Transportin acts to regulate mitotic assembly events by target binding rather than Ran sequestration - PubMed (original) (raw)

Transportin acts to regulate mitotic assembly events by target binding rather than Ran sequestration

Cyril Bernis et al. Mol Biol Cell. 2014 Apr.

Abstract

The nuclear import receptors importin β and transportin play a different role in mitosis: both act phenotypically as spatial regulators to ensure that mitotic spindle, nuclear membrane, and nuclear pore assembly occur exclusively around chromatin. Importin β is known to act by repressing assembly factors in regions distant from chromatin, whereas RanGTP produced on chromatin frees factors from importin β for localized assembly. The mechanism of transportin regulation was unknown.
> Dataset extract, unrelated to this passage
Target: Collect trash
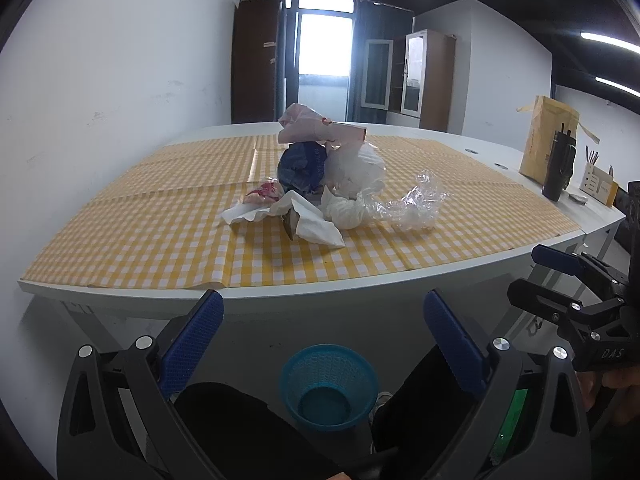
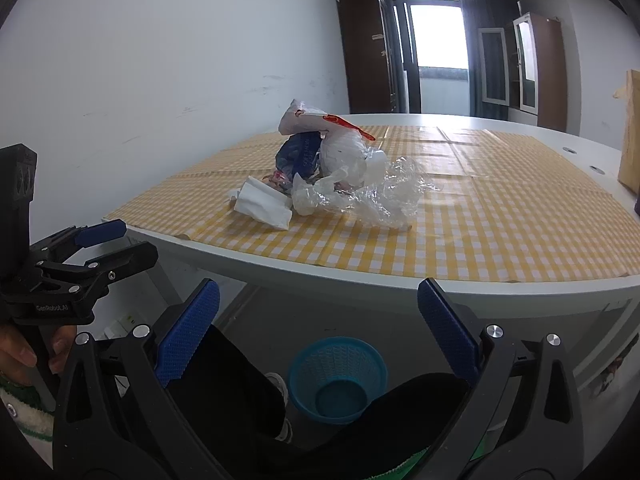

Diametrically opposed models for transportin action are as follows: 1) indirect action by RanGTP sequestration, thus down-regulating release of assembly factors from importin β, and 2) direct action by transportin binding and inhibiting assembly factors. Experiments in Xenopus assembly extracts with M9M, a superaffinity nuclear localization sequence that displaces cargoes bound by transportin, or TLB, a mutant transportin that can bind cargo and RanGTP simultaneously, support direct inhibition. Consistently, simple addition of M9M to mitotic cytosol induces microtubule aster assembly. ELYS and the nucleoporin 107-160 complex, components of mitotic kinetochores and nuclear pores, are blocked from binding to kinetochores in vitro by transportin, a block reversible by M9M. In vivo, 30% of M9M-transfected cells have spindle/cytokinesis defects. We conclude that the cell contains importin β and transportin "global positioning system"or "GPS" pathways that are mechanistically parallel.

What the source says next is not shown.